Skip to main content
Amazon S3 stores objects in buckets. MantrixFlow can read files from S3 and sync them as tabular data. Supported formats include CSV, JSON, JSONL, Parquet, and Avro.

Prerequisites

You need an S3 bucket and an IAM user with s3:GetObject and s3:ListBucket permissions on the bucket. Restrict access to the specific bucket rather than full S3 access.

Connection Setup

1

1. Bucket Name

Enter the S3 bucket name. Find this in the AWS S3 console.
2

2. Region

Enter the AWS region (e.g. us-east-1, ap-south-1). The bucket must be in this region.
3

3. Access Key ID and Secret Access Key

Create an IAM user with programmatic access. Attach a policy that grants only s3:GetObject and s3:ListBucket on the specific bucket.
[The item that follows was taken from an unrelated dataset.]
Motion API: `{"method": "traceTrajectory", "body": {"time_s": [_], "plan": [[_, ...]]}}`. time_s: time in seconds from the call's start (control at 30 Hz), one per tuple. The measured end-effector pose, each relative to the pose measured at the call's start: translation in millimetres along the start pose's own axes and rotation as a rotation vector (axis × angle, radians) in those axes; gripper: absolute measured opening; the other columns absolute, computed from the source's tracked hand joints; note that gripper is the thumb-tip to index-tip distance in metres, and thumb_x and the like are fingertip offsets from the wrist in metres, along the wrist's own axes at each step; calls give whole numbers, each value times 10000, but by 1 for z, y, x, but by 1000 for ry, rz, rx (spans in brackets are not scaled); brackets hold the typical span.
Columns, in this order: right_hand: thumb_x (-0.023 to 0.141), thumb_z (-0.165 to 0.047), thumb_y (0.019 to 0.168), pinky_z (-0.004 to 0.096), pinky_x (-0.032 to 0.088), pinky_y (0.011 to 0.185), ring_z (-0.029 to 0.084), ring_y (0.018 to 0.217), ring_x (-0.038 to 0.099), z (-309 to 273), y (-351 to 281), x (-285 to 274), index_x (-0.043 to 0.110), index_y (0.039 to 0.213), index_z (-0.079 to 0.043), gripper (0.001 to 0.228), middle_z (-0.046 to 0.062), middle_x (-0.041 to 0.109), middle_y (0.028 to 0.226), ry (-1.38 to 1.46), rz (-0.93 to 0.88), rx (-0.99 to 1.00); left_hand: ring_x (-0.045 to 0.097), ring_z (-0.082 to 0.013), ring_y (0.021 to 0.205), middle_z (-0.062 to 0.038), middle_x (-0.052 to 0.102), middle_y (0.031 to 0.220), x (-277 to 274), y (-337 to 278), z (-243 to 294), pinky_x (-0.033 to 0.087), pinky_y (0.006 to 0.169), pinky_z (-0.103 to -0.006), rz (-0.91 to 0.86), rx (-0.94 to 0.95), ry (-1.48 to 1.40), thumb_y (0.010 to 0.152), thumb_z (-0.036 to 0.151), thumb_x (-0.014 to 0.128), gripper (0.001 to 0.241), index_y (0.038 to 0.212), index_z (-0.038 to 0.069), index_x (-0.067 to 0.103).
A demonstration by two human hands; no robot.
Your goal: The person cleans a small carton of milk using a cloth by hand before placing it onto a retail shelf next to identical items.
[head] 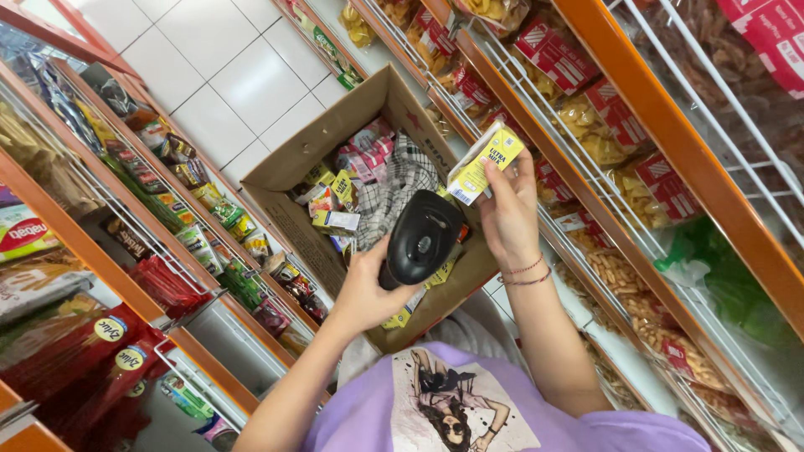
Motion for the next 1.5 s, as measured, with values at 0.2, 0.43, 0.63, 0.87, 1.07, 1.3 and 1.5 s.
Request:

Use the access key ID and secret access key.
4

4. Path Pattern

Enter a path pattern to select which files to sync (e.g. data/*.csv or exports/2024/**/*.parquet). Use * for single-level wildcard and ** for multi-level.

IAM Policy Example

{
  "Version": "2012-10-17",
  "Statement": [
    {
      "Effect": "Allow",
      "Action": ["s3:GetObject", "s3:ListBucket"],
      "Resource": [
        "arn:aws:s3:::your-bucket-name",
        "arn:aws:s3:::your-bucket-name/*"
      ]
    }
  ]
}

Supported File Formats

  • CSV
  • JSON
  • JSONL (newline-delimited JSON)
  • Parquet
  • Avro

Available Streams

Each file or file pattern can map to a stream. MantrixFlow discovers files matching the path pattern and infers the schema from the file format.

Supported Sync Modes

  • Full sync — Reads all matching files on every run. New files are included; deleted files are excluded.